Fernando Branco – administrador do hospital
Embora o alvo da PEC seja a área educacional, o setor da saúde não esconde que também está apreensivo. No caso do Hospital São Sebastião Mártir, que tem uma folha salarial que gira em torno de R$ 1 milhão por mês para pouco mais de 500 funcionários (entre HSSM e UPA), o fim da isenção da cota patronal significaria cerca de R$ 280 mil a mais para custear.
“Isso seria uma pena de morte”, dispara o administrador do HSSM, Fernando Branco. Segundo ele, além de bancar o imposto, a medida acarretaria, em casa de lucro no fim do ano, o pagamento do Imposto de Renda – o qual, atualmente, o hospital também tem isenção.
CONSEQUÊNCIA
Em uma comparação simples que a matemática permite, os R$ 280 mil seriam praticamente o valor do déficit mensal do HSSM – hoje em cerca de R$ 300 mil. “Iríamos dobrar nossa conta.” Mas o principal alerta de Branco é a consequência social que a proposta pode causar. “Por termos filantropia, somos obrigados a atender 60% de SUS [Sistema Único de Saúde]. Agora, se for aprovado, viramos uma empresa comum e não teremos obrigatoriedade de atender tudo isso em SUS. E isso seria uma derrocada para a sociedade.”
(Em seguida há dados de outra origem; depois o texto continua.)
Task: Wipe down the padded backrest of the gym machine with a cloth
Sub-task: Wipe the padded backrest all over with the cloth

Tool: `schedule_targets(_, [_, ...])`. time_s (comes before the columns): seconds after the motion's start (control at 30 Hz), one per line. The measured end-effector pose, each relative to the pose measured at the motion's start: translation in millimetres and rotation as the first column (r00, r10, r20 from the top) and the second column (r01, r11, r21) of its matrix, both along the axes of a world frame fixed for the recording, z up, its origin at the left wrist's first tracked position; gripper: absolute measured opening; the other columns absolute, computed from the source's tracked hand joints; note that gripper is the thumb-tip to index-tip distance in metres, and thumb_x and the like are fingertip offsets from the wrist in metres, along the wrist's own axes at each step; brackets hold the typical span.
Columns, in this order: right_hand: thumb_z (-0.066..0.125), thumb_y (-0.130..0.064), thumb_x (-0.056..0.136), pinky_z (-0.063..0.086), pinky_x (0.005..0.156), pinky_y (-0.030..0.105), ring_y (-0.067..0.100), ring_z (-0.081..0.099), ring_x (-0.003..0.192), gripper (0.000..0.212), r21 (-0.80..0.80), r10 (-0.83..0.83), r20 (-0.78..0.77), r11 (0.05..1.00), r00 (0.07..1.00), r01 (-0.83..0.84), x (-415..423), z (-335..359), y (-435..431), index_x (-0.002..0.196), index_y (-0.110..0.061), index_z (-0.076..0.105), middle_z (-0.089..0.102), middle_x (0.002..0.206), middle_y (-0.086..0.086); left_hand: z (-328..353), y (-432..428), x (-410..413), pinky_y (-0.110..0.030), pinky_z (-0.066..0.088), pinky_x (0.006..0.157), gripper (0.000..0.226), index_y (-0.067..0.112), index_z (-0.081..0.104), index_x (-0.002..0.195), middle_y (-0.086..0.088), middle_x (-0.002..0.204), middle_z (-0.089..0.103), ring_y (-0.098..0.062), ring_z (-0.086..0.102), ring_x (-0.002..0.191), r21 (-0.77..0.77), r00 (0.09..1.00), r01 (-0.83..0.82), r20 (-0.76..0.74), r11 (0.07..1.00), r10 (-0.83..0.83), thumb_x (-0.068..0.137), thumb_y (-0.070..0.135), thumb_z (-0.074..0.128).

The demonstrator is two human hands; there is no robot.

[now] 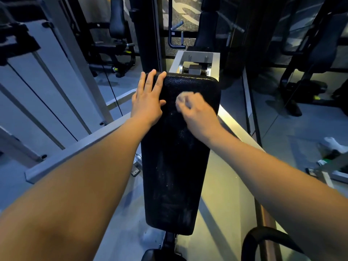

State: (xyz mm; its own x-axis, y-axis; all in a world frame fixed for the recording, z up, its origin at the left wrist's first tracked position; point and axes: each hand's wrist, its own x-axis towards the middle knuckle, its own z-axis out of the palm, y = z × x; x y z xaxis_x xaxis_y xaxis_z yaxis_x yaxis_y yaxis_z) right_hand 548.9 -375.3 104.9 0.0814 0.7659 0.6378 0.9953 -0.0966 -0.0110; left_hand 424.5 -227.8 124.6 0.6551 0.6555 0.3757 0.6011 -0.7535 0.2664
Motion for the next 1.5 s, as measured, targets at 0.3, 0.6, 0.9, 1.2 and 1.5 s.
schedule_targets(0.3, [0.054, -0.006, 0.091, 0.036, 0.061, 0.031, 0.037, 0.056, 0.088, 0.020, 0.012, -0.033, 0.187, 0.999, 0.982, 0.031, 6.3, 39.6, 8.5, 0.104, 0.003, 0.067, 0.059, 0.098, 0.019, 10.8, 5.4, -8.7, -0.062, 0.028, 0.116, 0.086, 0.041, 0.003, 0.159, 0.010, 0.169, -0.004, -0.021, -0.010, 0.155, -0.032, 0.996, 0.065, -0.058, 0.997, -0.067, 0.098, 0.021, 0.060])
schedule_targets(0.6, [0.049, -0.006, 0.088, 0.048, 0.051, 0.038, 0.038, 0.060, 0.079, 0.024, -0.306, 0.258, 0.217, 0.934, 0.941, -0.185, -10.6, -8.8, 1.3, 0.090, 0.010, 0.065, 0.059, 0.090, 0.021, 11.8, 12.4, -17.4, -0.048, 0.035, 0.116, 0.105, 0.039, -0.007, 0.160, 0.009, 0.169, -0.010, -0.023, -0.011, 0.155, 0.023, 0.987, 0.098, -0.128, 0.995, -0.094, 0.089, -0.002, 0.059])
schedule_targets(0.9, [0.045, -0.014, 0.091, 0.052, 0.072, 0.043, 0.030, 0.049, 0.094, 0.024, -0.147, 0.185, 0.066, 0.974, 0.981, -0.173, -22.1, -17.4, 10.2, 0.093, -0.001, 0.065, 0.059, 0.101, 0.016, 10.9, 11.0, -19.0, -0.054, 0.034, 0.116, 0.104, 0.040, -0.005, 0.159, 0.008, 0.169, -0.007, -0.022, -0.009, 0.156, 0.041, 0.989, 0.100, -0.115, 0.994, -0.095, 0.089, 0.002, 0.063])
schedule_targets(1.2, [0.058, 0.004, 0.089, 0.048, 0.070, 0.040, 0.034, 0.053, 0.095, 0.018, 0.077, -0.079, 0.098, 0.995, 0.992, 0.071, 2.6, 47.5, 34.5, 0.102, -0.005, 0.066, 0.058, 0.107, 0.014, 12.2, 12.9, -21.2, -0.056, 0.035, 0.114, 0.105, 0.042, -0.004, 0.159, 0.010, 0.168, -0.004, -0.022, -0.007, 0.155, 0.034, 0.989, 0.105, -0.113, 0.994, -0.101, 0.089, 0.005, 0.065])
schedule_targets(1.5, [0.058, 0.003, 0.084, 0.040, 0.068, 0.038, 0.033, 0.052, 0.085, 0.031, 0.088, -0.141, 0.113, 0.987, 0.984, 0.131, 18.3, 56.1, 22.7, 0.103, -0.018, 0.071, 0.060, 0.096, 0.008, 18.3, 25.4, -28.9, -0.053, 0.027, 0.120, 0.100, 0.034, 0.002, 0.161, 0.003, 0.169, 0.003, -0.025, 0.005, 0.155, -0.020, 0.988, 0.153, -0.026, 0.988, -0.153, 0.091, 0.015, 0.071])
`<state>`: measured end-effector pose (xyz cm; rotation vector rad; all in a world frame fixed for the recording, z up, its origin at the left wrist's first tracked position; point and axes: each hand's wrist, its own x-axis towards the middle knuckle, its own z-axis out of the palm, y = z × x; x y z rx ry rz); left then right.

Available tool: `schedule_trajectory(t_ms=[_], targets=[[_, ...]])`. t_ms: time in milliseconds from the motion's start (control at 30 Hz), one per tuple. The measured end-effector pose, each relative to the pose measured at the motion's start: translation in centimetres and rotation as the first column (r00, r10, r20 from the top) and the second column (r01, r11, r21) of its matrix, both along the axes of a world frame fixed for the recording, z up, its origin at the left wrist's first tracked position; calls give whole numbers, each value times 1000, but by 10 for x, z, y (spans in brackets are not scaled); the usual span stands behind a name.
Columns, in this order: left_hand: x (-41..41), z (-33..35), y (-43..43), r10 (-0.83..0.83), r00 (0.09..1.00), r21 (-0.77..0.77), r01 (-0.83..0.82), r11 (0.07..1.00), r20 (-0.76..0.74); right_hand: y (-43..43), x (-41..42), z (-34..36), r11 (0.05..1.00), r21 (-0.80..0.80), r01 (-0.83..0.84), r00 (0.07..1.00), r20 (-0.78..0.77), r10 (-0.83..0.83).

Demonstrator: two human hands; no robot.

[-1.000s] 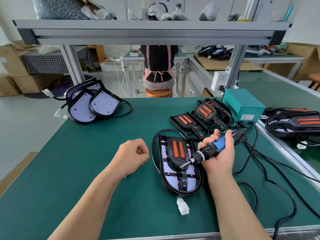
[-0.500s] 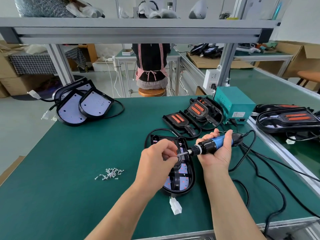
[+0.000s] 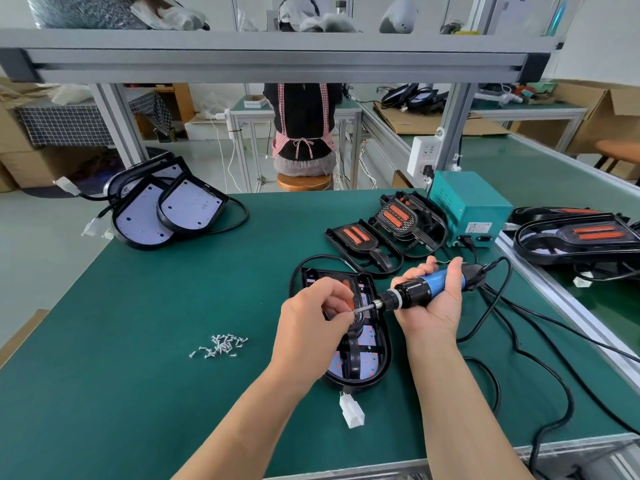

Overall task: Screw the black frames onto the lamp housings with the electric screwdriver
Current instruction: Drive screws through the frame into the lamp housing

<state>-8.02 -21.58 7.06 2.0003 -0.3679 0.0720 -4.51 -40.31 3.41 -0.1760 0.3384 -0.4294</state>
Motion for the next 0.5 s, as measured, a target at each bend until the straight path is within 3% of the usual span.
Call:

Apesar da preocupação, o administrador do hospital venâncio-airense acredita que a proposta não será levada adiante pelo Senado e Câmara. “Para mim, uma opinião pessoal, é de que não passa. Hoje, dos 320 hospitais no Rio Grande do Sul, 240 são filantrópicos. Imagina todos quebrando?”
RETORNO
- Segundo comunicado assinado por diversas associações filantrópicas brasileiras, “os serviços oferecidos são de extrema importância para toda a sociedade”, principalmente para aqueles municípios que são atendidos somente por entidades filantrópicas e dependem dos serviços socioassistenciais, de hospitais e instituições educacionais.
- O documento aponta ainda que, só na área da saúde, o retorno para cada R$ 1 recebido é 8,26 vezes maior. Nesse segmento, o setor soma mais de 260 milhões de procedimentos e é responsável por 59% de todas as internações de alta complexidade do SUS.
- Na educação, essas instituições devolvem 4,67 vezes mais do que recebem e somam mais de 2,4 milhões de alunos, sendo 725 mil bolsistas nos ensinos básico e superior.
MOÇÃO
A PEC em questão também mobilizou a área política local. Na última semana, o vereador André Puthin (MDB) protocolou uma moção de repúdio à proposta. Na justificativa, Puthin destaca que “a análise não pode ficar só no ponto de vista da arrecadação tributária. A atuação dessas entidades educacionais tem impacto imediato na sociedade por meio da educação, além de promover a maior integração ao mercado de trabalho, gerando mais contribuintes à seguridade social.”